The expected output is each line in the data below that includes the string "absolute".

Start of Block

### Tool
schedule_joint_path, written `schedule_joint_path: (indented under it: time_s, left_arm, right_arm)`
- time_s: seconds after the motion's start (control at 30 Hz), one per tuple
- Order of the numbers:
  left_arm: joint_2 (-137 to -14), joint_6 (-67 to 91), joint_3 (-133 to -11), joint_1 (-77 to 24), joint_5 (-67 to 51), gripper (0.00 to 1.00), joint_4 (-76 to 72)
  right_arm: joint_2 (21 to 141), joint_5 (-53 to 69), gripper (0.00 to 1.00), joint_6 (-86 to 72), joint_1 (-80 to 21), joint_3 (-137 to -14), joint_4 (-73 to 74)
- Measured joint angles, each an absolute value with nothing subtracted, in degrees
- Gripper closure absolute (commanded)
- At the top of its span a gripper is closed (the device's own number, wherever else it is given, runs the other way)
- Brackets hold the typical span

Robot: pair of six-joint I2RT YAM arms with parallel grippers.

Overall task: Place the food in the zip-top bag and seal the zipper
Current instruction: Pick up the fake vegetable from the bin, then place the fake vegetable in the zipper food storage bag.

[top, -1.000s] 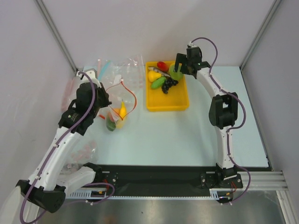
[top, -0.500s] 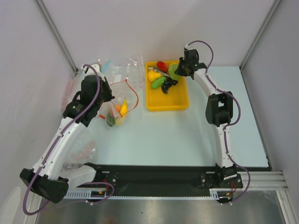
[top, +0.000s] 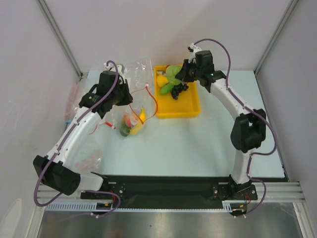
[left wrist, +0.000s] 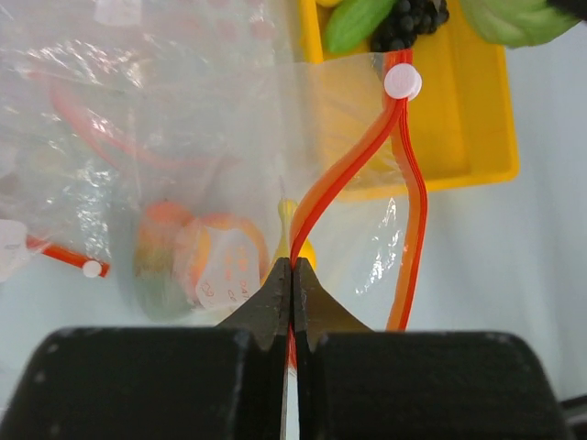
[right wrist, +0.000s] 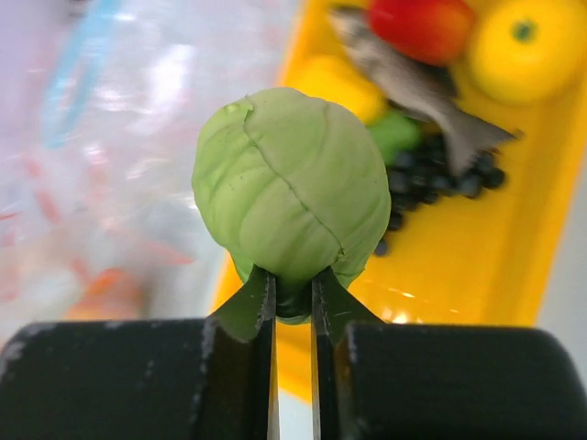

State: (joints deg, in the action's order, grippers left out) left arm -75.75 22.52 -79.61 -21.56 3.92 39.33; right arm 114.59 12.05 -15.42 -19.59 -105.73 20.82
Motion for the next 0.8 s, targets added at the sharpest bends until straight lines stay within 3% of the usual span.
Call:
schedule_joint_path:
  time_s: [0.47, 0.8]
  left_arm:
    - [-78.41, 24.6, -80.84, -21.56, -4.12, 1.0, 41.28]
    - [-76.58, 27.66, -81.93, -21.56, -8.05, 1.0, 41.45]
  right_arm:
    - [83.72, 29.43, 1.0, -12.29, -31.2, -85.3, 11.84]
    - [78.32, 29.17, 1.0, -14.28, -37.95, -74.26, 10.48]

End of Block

EXERCISE RESPONSE:
- Measured joint angles, each an absolute value with nothing subtracted, in degrees
- Gripper closure absolute (commanded)

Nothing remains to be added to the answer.